Here, there is no Polish decree requiring enforcement; rather, the plaintiff seeks to have this court order the defendant, a Polish citizen, to return the child to New Jersey for a custody determination. Thus, on its face, the UCCJA does not apply to the current dispute. See also Warren Cole, Border Crossing, A.B.A.J., July 1993, at 90.

The Hague Convention on the Civil Aspects of International Child Abduction[2] [hereinafter "the Hague Convention"] "streamlines *630 judicial procedures for obtaining the return of internationally abducted children." Edward S. Snyder, Convention Aids Returns in Abduction Cases, N.J.L.J., Nov. 15, 1993, at 11. The scope of the Hague Convention "establishes legal rights and procedures for the prompt return of children who have been wrongfully removed or retained, as well as for securing the exercise of visitation rights." 42 U.S.C.A. § 11601(a)(4). "The Convention seeks only to return a child to the status quo prior to the wrongful retention or removal." International Parental Child Abductions, supra, at 151. Specifically, the Hague Convention's objectives are:

a. to secure the prompt return of children wrongfully removed to or retained in any Contracting State; and b. to ensure that rights of custody and of access under the law of one Contracting State are effectively respected in the other Contracting States. [Hague Convention art. 1.]
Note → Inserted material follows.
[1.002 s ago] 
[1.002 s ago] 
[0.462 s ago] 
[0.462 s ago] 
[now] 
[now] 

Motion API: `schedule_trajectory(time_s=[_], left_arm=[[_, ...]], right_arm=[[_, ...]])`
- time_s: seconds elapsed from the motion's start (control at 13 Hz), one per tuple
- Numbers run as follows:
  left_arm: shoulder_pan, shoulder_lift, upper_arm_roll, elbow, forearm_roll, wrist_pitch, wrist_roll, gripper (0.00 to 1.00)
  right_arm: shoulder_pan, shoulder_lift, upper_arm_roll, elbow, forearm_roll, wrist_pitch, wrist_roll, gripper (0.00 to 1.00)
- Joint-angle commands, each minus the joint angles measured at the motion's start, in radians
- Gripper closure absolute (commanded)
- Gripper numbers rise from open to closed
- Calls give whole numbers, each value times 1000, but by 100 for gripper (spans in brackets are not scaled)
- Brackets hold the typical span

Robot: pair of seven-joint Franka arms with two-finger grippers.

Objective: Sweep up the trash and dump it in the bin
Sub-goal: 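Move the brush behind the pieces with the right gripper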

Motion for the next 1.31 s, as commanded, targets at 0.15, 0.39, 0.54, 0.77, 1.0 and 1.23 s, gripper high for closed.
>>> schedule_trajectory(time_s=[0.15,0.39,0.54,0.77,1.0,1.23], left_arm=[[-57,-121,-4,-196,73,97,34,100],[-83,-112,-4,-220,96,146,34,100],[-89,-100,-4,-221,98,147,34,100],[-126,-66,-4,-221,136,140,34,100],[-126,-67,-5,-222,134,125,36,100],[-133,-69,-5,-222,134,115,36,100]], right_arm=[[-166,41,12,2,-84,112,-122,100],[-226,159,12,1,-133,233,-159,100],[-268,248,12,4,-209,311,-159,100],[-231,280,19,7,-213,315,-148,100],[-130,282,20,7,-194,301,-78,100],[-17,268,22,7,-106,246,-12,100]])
Both the United States and Poland are signatories to the Hague Convention. The United States deposited its instrument of ratification of the Convention with the Ministry of Foreign Affairs of the Kingdom of the Netherlands on April 29, 1988; Poland did so on August 10, 1992. Hague Convention n. 11, 6c. In accordance with Article 43 of the Hague Convention, the treaty entered into force on July 1, 1988 for the United States, whereas it entered into force for Poland on November 1, 1992. Id. Of equal importance is the fact that should the present scenario be found to be within the contemplation of the Hague Convention, this Court has "concurrent original jurisdiction of actions arising under the Convention" with the United States District Courts. 42 U.S.C.A. § 11603(a).
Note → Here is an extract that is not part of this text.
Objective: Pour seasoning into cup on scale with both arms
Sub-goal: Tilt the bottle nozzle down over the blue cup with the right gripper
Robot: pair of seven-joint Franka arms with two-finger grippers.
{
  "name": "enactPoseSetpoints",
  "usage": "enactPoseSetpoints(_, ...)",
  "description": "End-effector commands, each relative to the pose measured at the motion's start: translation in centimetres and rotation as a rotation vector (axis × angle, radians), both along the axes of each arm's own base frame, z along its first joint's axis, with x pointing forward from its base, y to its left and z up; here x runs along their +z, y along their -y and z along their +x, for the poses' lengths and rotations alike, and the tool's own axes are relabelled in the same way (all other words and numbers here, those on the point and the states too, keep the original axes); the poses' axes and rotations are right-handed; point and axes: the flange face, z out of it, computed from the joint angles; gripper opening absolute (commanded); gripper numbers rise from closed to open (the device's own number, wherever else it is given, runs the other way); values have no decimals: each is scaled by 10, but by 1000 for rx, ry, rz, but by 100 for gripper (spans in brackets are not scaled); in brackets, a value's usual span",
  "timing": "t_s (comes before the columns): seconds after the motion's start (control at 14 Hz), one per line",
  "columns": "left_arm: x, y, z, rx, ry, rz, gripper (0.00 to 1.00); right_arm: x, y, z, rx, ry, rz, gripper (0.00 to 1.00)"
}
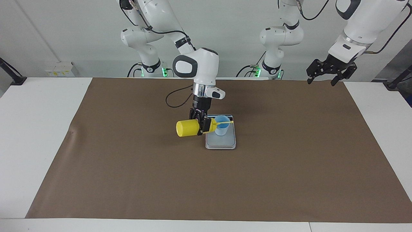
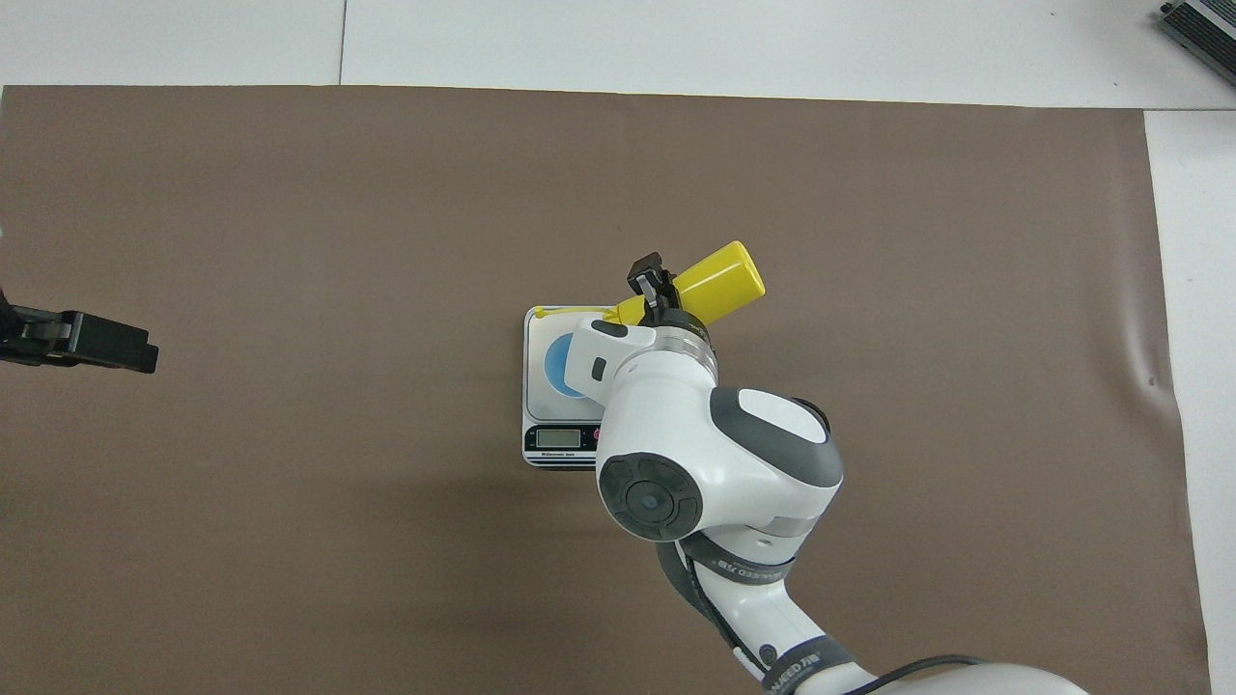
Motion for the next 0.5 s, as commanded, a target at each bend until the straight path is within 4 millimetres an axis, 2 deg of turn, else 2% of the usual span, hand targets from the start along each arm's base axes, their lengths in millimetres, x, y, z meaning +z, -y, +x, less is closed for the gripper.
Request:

Under the Hague Convention, a custody determination is left to the law of the state to which the child is returned. "The Convention provides only a mechanism for determining whether a child has been wrongfully removed or retained. Any decision on, enforcement, or modification of the custody dispute or decree is left to the appropriate judicial or administrative agency of the child's home State." International Parental Child Abductions, supra, at 151. (footnotes omitted). Under the Hague Convention, *631 a "court is empowered to determine the merits of an alleged abduction, but not the merits of the underlying custody claims or issues." Meredith v. Meredith, 759 F. Supp. 1432, 1434 (D.Ariz. 1991). Further, the Meredith court noted that "[c]ustody rights are determined by the law of the child's habitual residence." Id.
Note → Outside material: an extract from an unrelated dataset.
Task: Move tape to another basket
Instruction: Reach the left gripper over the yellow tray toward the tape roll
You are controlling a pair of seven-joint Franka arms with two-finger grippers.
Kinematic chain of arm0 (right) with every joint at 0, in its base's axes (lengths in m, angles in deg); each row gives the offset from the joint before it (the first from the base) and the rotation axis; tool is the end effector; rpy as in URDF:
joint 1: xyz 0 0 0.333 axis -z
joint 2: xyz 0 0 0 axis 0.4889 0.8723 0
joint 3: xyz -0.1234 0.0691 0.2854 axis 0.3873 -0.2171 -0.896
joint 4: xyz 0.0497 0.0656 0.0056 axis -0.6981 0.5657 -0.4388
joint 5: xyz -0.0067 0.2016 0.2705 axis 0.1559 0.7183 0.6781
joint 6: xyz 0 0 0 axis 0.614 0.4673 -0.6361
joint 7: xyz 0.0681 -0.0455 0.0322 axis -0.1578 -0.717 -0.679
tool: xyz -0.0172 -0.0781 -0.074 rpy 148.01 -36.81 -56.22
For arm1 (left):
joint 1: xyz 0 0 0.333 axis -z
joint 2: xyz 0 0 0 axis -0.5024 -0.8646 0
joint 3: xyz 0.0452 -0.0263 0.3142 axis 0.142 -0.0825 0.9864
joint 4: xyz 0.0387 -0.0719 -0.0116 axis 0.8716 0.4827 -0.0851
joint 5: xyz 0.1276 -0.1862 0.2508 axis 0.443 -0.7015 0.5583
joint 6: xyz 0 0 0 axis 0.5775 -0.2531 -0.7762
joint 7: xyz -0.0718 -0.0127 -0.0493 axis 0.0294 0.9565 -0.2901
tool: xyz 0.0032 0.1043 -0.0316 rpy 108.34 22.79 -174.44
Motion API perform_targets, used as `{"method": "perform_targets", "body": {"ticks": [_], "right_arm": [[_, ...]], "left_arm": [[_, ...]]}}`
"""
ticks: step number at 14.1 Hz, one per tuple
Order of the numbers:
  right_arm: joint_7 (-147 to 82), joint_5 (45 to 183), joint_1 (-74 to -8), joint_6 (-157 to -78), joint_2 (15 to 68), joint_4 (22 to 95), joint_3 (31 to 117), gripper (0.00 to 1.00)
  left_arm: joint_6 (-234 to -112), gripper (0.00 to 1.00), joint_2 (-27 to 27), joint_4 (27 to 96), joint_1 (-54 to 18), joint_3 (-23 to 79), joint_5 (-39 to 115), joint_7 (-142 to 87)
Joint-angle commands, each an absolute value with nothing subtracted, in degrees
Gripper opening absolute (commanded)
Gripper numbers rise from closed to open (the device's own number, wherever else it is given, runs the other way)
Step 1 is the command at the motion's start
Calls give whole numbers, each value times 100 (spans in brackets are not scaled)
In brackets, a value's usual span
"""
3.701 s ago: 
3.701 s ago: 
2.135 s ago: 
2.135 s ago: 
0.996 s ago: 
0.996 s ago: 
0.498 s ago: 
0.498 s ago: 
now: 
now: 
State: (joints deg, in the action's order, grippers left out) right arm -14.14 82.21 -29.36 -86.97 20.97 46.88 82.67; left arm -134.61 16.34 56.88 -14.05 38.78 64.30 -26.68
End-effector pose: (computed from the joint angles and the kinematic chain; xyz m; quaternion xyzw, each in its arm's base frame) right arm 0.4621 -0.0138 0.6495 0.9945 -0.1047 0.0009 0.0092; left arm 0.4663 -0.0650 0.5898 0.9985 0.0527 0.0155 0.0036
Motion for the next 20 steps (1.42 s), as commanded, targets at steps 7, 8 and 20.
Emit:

In Schmidt, supra, 227 N.J. Super. at 534, 548 A.2d 195, the Appellate Division found that the Hague Convention did not apply even though the United States had signed it on December 23, 1981 and the Senate had thereafter given its advice and consent on October 9, 1986. The sole reason the Hague Convention was deemed to be inapplicable was the fact that Congress had not enacted legislation setting forth the procedures necessary to implement the Hague Convention. Id. Since the Schmidt decision, however, Congress has codified the procedures in the International Child Abduction Remedies Act[3] (ICARA) at 42 U.S.C.A. §§ 11601-11610. See also Linda K. Girdner, Obstacles to the Recovery and Return of Parentally Abducted Children, 13 Children's Legal Rights J. 2-6 (1992).

Accordingly, "[t]he Hague Convention is the starting point when a child is believed to have been illegally removed to, or is being illegally retained in another country." Cole, supra, at 90. The Hague Convention's focus is on "situations involving removal from the United States to a foreign country and vice versa." Id. *632 Note, however, that it is "not an extradition treaty and contains no provision for the imposition of criminal sanctions." Id.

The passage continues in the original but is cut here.